Does all this sound like “a magical time you should truly embrace?” No. No one should truly embrace hemorrhoids. Note I’m not even getting into the perineum-ripping good time that is labor and delivery. 

The “magical time you should truly embrace” comes later. It comes when you’re sad, and your kid sees it, and he reaches out and tells you he loves you and hugs you. Or when you see that child you made learn something new or say something hilarious. Or when you get to eat a big piece of carrot cake or have a fabulous workout or are on the trip of a lifetime or do something really impactful in the world. While scientifically kind of unbelievable - I’m making a pancreas and a brain and a whole other person inside me! - pregnancy is not magical. It is something to be gotten through to get to the really magical stuff.

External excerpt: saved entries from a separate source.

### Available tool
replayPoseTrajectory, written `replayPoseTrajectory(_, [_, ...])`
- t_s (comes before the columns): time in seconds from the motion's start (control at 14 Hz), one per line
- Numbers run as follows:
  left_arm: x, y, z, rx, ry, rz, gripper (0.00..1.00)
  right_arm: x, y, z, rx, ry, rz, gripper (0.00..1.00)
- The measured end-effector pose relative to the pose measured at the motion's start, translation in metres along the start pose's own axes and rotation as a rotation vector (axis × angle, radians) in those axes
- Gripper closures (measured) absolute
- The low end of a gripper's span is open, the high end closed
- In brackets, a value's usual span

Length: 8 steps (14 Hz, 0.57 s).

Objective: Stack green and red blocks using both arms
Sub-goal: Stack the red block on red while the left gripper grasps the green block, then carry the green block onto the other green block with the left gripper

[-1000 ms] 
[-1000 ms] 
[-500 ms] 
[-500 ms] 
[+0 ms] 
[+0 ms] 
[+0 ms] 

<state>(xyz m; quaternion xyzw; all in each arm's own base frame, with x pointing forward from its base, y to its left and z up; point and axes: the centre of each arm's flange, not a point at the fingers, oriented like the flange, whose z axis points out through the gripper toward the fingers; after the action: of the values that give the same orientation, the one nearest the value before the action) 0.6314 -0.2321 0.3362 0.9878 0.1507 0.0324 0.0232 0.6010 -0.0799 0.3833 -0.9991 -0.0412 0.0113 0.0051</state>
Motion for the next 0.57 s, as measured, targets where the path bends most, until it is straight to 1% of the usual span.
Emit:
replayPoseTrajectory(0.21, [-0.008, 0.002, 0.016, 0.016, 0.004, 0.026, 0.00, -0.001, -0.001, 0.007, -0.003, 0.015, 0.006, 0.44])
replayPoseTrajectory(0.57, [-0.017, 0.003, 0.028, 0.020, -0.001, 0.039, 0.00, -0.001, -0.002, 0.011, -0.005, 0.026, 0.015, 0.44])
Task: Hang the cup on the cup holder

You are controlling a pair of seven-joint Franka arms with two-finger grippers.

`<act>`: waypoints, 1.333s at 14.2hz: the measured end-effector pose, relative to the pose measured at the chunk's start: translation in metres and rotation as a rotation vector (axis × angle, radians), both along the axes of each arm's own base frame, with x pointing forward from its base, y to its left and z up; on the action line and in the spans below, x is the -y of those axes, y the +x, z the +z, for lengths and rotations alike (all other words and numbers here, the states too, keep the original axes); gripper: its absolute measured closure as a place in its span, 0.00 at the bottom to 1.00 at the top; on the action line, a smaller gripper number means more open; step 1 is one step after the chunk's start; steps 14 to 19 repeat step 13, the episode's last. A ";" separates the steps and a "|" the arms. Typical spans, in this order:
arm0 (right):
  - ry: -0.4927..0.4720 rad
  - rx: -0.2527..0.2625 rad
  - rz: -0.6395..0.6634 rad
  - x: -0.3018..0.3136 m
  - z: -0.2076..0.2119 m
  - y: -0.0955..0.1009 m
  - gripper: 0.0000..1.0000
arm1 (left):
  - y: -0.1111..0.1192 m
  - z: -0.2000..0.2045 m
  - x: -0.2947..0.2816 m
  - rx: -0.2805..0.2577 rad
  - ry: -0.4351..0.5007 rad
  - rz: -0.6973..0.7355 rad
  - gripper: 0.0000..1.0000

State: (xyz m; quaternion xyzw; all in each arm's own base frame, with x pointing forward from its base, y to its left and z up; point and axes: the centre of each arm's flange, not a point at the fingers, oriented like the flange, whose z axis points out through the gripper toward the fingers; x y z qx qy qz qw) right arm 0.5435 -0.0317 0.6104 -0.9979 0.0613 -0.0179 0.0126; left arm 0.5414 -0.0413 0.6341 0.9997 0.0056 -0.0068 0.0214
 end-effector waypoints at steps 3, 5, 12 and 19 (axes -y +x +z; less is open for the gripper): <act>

I’m going to keep telling myself that until I can take ibuprofen and eat pasta again. 



1 comment:

  1. YUP! I ate lots of peanut butter, nuts, eggs, and cheese during my three pregnancies. That got me through the very limited carb regime. Hopefully you're not allergic to those. (cheese, spinach, and tomato omelets for breakfast during my first pregnancy; scrambled eggs and cottage cheese for breakfast during my third pregnancy) Good luck!